Le procès d’un dictateur ou le pari de la révolution égyptienne
par Abdelkader Dehbi
Alger le 03-O8-2011
En ce mercredi 3 Août 2011, correspondant au troisième jour du mois sacré de Ramadan – 1432 – vient de s’ouvrir au Caire, par devant une juridiction ordinaire, un procès qui, lui, est extraordinaire à plus d’un titre :
- Primo : de par la qualité des prévenus, puisqu’il s’agit rien moins que de juger l’ex dictateur égyptien en personne, Mohamed Hosni Moubarak et un certain nombre de personnages symbolisant la nomenklatura du régime : à commencer par ses deux fils, A’ala et Djamal Moubarak, ainsi que l’ex ministre de l’Intérieur Habib El-Adli, et plusieurs hauts responsables civils et militaires du régime aboli ;
- Secundo : de par la gravité des chefs d’accusations multiples retenus contre les prévenus accusés en particulier d’avoir commandité et ordonné des vagues de répression sanglante et massive ayant entraîné des centaines de morts, de blessés et de disparitions forcées, à l’encontre de populations civiles manifestant pacifiquement contre les abus du régime ; sans compter les dizaines d’affaires de détournements massifs de deniers publics, d’accaparements de patrimoines de la nation ou de cas de haute trahison couplée au sabotage criminel de l’économie nationale, comme le montre l’exemple du bradage d’énormes quantités de gaz naturel égyptien, livré clandestinement depuis des décennies, à l’entité sioniste ennemie ;
- Tertio : de par le caractère historique de ce procès, puisque ce sera bien la première fois dans l’Histoire contemporaine des pays arabes, qu’un ex Chef d’Etat et ses proches collaborateurs déférés devant la justice, comme n’importe quel citoyen, en raison de leurs crimes innombrables et de leurs forfaitures.
En dépit de nombreuses interrogations qui restent encore en suspens, quant à l’issue de ce procès, il ne fait plus aucun doute désormais, que le seul fait d’avoir traduit le criminel Moubarak et ses complices par devant un tribunal pénal égyptien, constitue en soi une grande victoire pour le peuple frère égyptien qui vient de signer là, une première historique et un précédent politique et psychologique aux conséquences les plus prometteuses pour la marche irrésistible de nos peuples, vers la liberté et la dignité, la démocratie et la justice.
L’ère des tyrans – qu’ils fussent rois, émirs ou présidents – touche désormais à sa fin, qui ont spolié la souveraineté des nations, confisqué la liberté des peuples et attenté à la dignité des citoyens, en s’accaparant des richesses de la nation et en bradant les ressources du pays, avec la complicité de puissances étrangères dont ils espéraient en retour, la complaisance, sinon la protection.
S’agissant en particulier de notre pays l’Algérie, cette image planétaire du pharaon boursoufflé du Caire, piteusement allongé sur sa civière aux cotés de ses complices, derrière les grillages d’une véritable cage aux fauves, va sonner comme un premier avis de passage, sonnant la fin de l’impunité, aux oreilles d’un Bouteflika et de sa fratrie, de leurs compères Belkhadem, Soltani, Bensalah et autres Ouyahia.
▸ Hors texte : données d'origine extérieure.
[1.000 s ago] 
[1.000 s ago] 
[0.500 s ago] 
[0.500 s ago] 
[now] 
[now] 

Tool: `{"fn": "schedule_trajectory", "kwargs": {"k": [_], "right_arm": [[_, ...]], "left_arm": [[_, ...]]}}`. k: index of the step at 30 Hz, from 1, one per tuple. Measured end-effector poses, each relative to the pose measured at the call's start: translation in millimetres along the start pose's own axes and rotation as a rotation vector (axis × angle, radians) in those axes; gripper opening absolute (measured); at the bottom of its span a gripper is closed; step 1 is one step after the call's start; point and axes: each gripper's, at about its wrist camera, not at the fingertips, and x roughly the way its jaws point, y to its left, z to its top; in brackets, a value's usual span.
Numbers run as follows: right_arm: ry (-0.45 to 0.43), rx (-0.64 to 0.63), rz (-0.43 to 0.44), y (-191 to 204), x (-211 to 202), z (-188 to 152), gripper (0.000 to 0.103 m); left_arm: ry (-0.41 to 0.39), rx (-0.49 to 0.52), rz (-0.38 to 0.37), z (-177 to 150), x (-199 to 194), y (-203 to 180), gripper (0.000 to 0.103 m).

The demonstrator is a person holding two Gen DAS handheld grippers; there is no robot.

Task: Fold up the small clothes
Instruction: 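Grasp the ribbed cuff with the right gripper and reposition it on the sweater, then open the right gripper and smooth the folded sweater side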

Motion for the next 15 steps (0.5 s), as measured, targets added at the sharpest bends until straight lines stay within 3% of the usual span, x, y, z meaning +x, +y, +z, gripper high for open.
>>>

Sans oublier bien sûr, leurs parrains militaires que sont les généraux-dafs comme les Nezzar, les Toufik, les Guenaïzia, les Ghezyel et toute la sinistre cohorte de tortionnaires et de miliciens à leur botte, qui ont plongé notre pays dans la guerre civile, au lendemain du Coup d’Etat du 11 Janvier 1992,
Tout ce beau monde aura à répondre un jour ou l’autre, collectivement et solidairement, des crimes imprescriptibles commis contre le peuple algérien ainsi que des pillages du patrimoine national et des détournements à grande échelle des deniers public, se chiffrant par milliards de dollars. Car, il n’est nullement écrit que le peuple algérien qui a payé le plus lourd tribut humain de l’Histoire de la décolonisation et subi l’une des guerres civiles récentes les plus meurtrières, restera à l’écart de la marche de l’Histoire. Et ce ne seront, ni les miettes de la rente pétrolière distribuées de manière régalienne, ni les augmentations et autres « rappels » à coups de millions de dinars en faveur des corps de sécurité, ni encore moins la pitoyable mascarade dite des « réformes » qui achèteront une quelconque paix civile d’où le peuple est absent.
En tout état de cause, la Justice de Dieu est indivisible. Elle passera pour tout le monde. Nécessairement.